One of the most consistent themes in my writing is a focus on situations in which optimal decision-making diverges from linear preference. In other words, when is the option that performs worse most of the time, still the optimal choice?
Generally, this happens in one of two circumstances. First is when the outputs of the given environment are not distributed in a linear or binary fashion. Best Ball tournaments of course fits into this category as we’ve discussed in almost every column I write: Being 3rd in your pod is no different than 12th in your pod, and are results are largely driven by how many teams (if any) advance to the finals and how those teams perform.
The other circumstance is when your odds of success begin to diverge meaningfully from the default odds of your given environment. For example, if you are playing in a winner take all poker game between six people, your default odds to win are 1 in 6 (or 16.7%). Those are the odds you walk to the table with if you all start with the same number of chips and are all of equal or unknowable skill. Naturally, one hour into the poker game those odds will shift. You may find yourself with a short stack, or begin to realize you’re out-matched in skill. Alternatively, you may find yourself with a dominant stack and/or a notable skill advantage.
Generally speaking, the worse your odds you get, the more variance you want to invite. In particular if you are at a skill disadvantage, you might be more inclined to take a major risk with cards you’re unsure will win the hand because you’re better off placing a larger portion of the deciding impact of the poker game on good fortune within a single event than on skill over a long series of hands.
[One example of the application of this type of analysis in the real world might be if you are a party with an estimated 34-percent chance of winning the presidency, and deciding whether or not to work toward a brokered convention… alas.]
Fortunately for all of you, this is not a post about the 2024 Presidential Election. It’s about drafting at the 1.12, in a year where it feels especially punitive to do so.
Why the 1.12 Is Uniquely Bad in 2024
First off, let’s just be clear that the 1.12 is *always* a bad draft slot. In Best Ball tournaments where we’re trying to prioritize not just the players we select, but the specific combinations of those players in consideration of team and game correlation, all while facing strict structural guide posts, you’re at an immediate disadvantage by waiting on 22 picks between each set of selections. It leaves you less able to adapt to or predict positional runs, and forces you to either reach far ahead of ADP or risk getting sniped in order to fill out certain stacks.
And in addition to all that, you’re not offset for these challenges with the chance to pick Christian McCaffrey or your favourite WR.
In a ‘default’ draft, each draft position projects marginally better than the next, a margin which shrinks gradually as you move through the draft.

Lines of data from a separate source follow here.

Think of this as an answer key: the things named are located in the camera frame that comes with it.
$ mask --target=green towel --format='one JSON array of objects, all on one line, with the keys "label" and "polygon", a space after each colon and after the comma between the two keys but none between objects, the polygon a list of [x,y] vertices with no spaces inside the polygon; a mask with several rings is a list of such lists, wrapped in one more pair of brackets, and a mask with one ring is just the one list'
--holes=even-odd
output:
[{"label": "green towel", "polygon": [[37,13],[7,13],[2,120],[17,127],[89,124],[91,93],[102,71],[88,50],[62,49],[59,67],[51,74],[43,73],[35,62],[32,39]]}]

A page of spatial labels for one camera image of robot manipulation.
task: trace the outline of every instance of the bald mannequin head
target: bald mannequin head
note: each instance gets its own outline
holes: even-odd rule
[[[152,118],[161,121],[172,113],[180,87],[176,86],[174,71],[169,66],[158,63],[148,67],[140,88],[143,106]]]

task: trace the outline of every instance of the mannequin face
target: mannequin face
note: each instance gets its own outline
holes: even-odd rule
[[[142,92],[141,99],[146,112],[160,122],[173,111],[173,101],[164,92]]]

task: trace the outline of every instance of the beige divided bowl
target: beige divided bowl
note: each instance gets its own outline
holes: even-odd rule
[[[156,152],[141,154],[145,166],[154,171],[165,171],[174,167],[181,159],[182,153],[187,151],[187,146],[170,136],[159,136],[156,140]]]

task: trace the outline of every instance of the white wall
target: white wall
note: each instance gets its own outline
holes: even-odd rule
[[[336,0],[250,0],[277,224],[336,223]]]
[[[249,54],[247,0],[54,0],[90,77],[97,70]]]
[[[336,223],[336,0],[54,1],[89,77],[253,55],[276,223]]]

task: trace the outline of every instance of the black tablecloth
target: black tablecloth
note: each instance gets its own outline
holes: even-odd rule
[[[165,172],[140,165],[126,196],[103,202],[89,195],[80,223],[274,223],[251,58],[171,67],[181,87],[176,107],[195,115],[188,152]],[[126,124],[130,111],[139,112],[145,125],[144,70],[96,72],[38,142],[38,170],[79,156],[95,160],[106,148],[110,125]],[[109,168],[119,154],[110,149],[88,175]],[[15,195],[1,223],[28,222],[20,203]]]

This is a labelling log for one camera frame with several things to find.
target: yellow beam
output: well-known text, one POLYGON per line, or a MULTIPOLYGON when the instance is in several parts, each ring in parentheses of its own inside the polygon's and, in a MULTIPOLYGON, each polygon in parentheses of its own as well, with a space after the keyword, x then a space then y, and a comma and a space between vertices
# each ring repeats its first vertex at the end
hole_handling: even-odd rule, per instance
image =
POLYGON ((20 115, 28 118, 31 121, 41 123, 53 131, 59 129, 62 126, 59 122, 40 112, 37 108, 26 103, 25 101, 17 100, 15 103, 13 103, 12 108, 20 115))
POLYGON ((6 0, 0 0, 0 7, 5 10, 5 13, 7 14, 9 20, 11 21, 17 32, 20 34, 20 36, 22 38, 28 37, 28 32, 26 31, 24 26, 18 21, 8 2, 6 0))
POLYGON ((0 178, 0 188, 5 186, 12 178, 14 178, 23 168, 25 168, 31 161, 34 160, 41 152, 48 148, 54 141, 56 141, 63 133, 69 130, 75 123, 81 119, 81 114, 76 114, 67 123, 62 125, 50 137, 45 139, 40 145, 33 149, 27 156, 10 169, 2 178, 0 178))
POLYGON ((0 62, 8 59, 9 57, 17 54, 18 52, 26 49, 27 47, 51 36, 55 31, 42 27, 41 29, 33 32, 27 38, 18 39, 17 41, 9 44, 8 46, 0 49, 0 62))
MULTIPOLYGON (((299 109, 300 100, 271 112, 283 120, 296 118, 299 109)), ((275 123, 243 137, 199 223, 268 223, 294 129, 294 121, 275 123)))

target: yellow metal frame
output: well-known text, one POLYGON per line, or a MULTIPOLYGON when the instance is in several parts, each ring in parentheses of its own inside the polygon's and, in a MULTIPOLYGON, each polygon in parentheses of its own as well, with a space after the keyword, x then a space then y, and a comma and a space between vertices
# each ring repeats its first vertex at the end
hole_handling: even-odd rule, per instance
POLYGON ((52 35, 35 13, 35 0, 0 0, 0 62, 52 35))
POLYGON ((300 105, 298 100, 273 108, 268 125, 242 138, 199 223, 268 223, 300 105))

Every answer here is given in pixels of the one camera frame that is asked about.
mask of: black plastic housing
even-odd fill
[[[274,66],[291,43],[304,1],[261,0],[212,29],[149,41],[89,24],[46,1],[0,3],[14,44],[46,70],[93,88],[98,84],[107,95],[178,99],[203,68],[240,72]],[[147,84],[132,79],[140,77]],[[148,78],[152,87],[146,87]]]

This is largely borne out in a draft capital adjustment by pick google sheet made by Michael Leone.
I would argue this is *not* a default draft, and I don’t think this is on vibes alone either.
Each of the first 11 players taken currently posses an underdog ADP below 11. The delta between Garrett Wilson’s 10.8 ADP and Jahmyr Gibbs’ 12.8 (who carries the 12th highest ADP) is at this moment tied for the widest gap in ADP between two adjacent players until Isiah Pacheco and Terry McLaiurin at 46.4 and 48.8 respectively. The gap between Gibbs and Drake London - who have Marvin Harrison Jr. sandwiched between them - is only 1.5. In fact, the nine players starting at Gibbs until Nico Collins (the 20th-highest ADP) carry a spread of just 6.7.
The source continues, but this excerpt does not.